BEGIN INPUT MATERIAL

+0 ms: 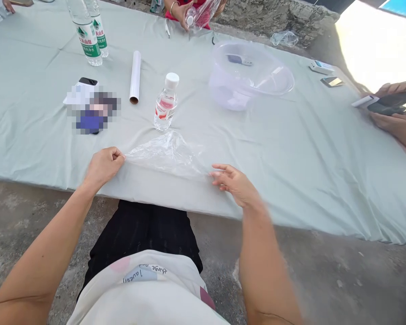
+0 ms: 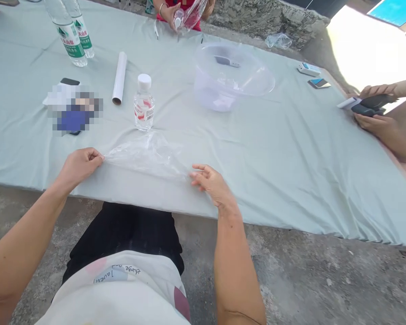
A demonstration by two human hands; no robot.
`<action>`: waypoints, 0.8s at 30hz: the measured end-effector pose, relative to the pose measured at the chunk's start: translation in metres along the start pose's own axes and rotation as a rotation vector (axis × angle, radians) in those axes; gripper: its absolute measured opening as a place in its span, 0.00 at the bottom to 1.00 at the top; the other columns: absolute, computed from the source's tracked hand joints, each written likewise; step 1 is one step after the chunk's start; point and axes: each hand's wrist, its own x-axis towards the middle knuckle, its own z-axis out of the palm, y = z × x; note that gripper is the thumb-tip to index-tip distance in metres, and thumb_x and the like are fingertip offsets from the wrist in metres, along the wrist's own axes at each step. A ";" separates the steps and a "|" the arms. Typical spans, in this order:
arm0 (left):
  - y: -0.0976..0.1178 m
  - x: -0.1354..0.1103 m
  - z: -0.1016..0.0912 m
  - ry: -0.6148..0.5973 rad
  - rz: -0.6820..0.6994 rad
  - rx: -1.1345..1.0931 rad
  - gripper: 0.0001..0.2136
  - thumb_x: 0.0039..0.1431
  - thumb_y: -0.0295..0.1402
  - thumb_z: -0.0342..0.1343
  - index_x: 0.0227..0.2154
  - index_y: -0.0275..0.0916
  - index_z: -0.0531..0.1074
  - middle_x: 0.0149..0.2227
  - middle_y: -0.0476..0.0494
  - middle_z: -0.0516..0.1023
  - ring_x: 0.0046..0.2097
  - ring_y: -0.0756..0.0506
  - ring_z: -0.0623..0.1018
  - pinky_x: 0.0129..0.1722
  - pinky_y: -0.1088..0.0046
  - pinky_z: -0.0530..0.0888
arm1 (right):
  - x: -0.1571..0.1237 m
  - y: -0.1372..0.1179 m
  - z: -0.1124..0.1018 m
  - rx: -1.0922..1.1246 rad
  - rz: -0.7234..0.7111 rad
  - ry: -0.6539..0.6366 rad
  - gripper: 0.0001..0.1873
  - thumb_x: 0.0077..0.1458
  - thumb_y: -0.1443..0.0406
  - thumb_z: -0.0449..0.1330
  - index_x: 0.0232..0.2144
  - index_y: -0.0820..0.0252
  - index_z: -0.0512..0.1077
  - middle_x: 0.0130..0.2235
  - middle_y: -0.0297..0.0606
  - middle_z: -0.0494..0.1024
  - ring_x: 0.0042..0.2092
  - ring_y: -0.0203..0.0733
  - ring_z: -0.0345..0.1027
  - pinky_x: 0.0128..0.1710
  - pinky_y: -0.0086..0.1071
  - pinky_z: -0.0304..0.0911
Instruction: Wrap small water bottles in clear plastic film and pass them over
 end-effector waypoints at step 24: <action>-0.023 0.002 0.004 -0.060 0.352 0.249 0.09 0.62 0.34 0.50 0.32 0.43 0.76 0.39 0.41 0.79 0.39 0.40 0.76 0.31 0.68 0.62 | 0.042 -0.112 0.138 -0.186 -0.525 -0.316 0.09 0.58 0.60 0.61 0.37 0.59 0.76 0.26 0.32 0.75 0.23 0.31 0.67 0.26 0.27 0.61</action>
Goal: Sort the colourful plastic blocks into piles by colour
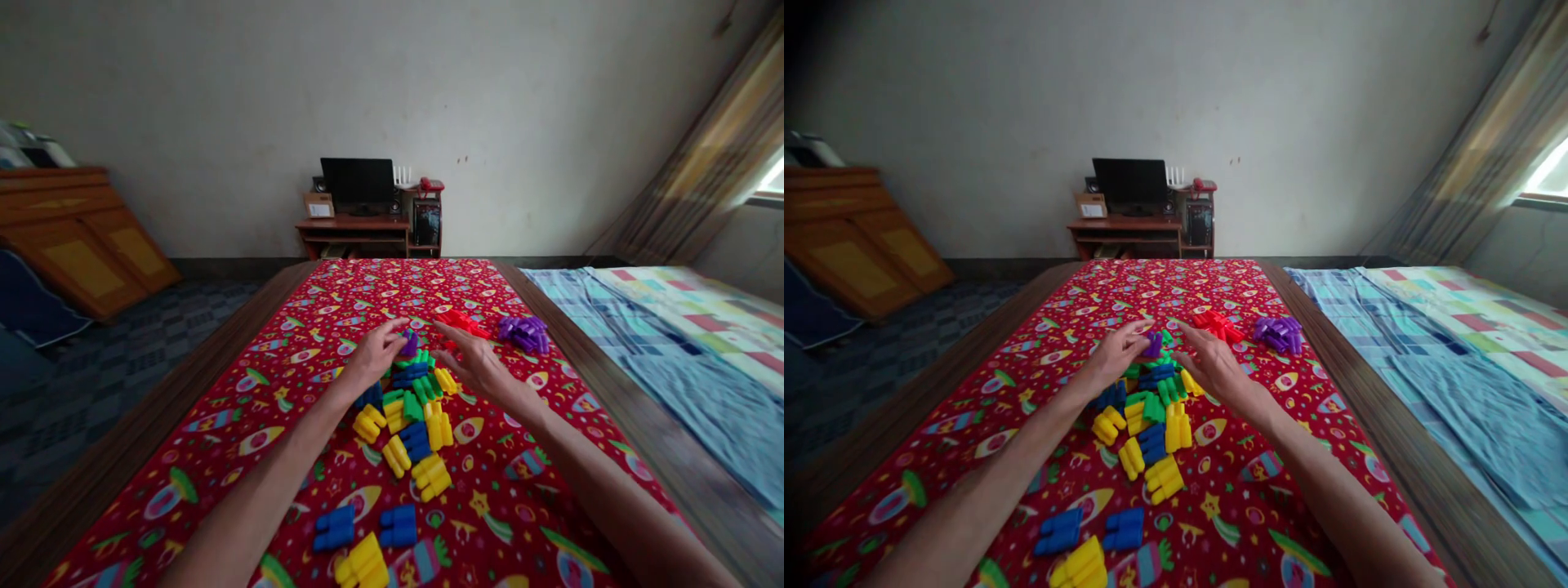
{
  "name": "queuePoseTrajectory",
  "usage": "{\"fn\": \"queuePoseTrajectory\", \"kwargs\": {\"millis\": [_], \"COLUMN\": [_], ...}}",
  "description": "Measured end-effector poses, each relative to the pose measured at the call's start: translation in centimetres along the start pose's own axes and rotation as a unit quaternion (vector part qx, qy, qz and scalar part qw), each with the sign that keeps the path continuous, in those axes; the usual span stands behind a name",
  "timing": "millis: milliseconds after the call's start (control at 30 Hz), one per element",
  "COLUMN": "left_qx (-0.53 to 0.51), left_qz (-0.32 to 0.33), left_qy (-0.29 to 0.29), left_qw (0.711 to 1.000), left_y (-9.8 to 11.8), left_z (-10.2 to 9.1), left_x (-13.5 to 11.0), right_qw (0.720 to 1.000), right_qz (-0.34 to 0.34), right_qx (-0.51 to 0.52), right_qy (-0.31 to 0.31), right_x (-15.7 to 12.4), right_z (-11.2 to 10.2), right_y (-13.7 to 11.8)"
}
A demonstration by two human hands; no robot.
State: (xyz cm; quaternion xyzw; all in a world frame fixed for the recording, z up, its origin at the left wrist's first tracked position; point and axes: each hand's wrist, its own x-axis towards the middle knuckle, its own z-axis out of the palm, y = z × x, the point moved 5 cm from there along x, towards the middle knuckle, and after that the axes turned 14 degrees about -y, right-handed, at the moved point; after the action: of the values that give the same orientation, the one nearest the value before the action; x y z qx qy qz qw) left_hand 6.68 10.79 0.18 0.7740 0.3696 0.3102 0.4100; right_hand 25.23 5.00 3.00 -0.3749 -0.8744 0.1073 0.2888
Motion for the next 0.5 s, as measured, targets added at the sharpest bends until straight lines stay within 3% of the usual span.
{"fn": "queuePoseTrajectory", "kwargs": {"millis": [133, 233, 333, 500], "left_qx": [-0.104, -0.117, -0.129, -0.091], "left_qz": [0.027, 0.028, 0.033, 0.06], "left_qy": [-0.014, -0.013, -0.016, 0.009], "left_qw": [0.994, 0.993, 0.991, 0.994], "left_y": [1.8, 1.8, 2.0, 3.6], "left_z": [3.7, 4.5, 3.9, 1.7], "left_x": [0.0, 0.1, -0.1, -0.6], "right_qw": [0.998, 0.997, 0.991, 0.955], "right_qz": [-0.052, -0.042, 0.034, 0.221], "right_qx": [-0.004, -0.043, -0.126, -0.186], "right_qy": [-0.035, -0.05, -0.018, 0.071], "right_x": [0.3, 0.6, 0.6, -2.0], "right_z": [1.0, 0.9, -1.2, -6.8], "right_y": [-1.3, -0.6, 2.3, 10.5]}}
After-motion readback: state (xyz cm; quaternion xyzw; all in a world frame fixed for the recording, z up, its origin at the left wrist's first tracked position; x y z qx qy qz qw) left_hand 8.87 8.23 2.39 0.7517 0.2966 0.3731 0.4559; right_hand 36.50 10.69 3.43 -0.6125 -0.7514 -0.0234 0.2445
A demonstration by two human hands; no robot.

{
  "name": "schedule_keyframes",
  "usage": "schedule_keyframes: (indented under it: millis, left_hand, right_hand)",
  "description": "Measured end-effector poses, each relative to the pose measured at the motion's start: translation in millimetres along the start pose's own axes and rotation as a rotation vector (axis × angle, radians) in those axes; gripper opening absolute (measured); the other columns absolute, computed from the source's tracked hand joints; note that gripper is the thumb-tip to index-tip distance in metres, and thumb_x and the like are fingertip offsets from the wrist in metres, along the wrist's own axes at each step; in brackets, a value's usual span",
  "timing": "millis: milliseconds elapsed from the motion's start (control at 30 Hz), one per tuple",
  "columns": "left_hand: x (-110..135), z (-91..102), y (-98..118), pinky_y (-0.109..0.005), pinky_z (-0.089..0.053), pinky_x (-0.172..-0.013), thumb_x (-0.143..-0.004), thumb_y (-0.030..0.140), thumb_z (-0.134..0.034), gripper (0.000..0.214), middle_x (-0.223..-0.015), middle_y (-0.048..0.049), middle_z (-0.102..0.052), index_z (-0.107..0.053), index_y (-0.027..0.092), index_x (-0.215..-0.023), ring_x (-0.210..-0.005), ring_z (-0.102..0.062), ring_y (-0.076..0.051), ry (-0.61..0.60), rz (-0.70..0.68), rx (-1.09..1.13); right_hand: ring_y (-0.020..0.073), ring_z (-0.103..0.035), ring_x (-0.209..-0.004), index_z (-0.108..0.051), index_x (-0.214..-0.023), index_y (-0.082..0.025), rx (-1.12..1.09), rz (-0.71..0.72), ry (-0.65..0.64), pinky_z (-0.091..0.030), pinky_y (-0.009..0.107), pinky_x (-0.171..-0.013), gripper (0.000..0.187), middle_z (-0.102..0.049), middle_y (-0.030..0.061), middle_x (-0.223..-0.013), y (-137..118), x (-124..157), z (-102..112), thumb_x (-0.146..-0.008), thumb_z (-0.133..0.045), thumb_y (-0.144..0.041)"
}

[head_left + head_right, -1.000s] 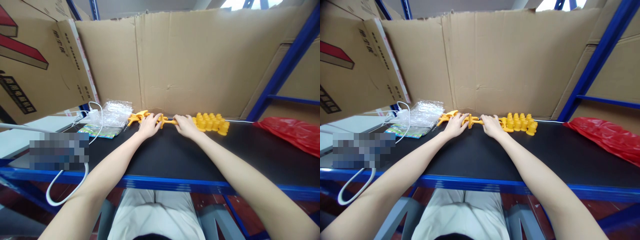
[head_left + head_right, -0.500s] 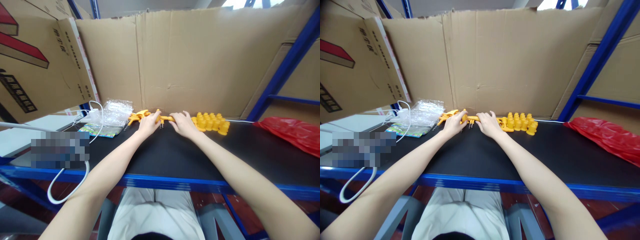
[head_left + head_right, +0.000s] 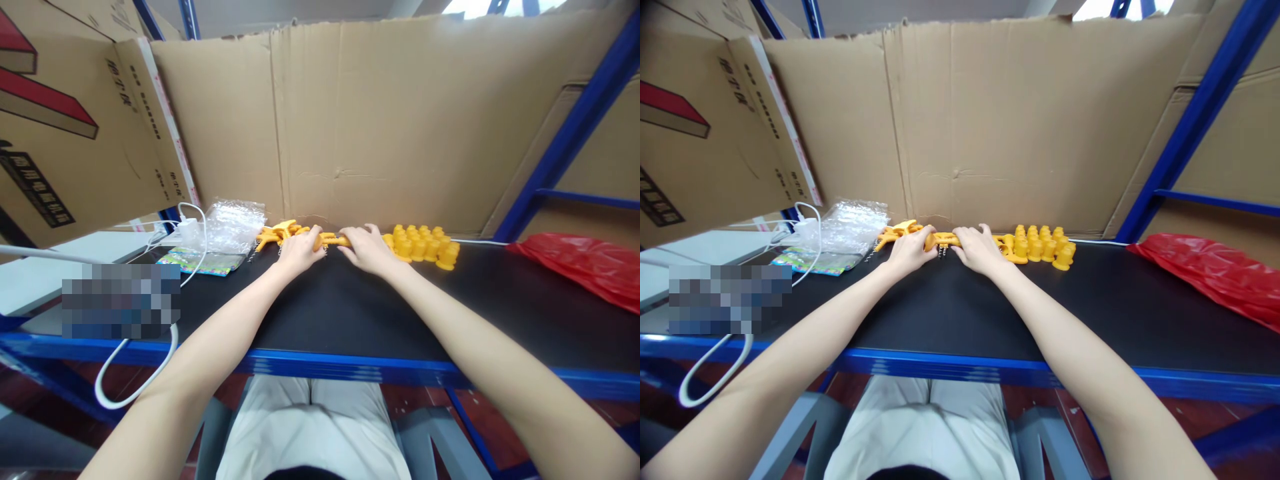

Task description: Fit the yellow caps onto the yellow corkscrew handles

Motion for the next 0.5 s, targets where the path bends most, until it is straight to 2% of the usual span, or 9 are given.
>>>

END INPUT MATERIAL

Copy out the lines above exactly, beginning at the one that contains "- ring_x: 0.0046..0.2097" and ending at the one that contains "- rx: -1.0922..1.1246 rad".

  - ring_x: 0.0046..0.2097
  - ring_y: -0.0756..0.0506
  - ring_z: -0.0623..0.1018
  - pinky_x: 0.0129..0.1722
  - pinky_y: -0.1088..0.0046
  - pinky_z: -0.0530..0.0888
arm1 (right):
  - x: -0.1571..0.1237 m
  - y: -0.1372..0.1179 m
  - z: -0.1124..0.1018 m
  - rx: -1.0922..1.1246 rad

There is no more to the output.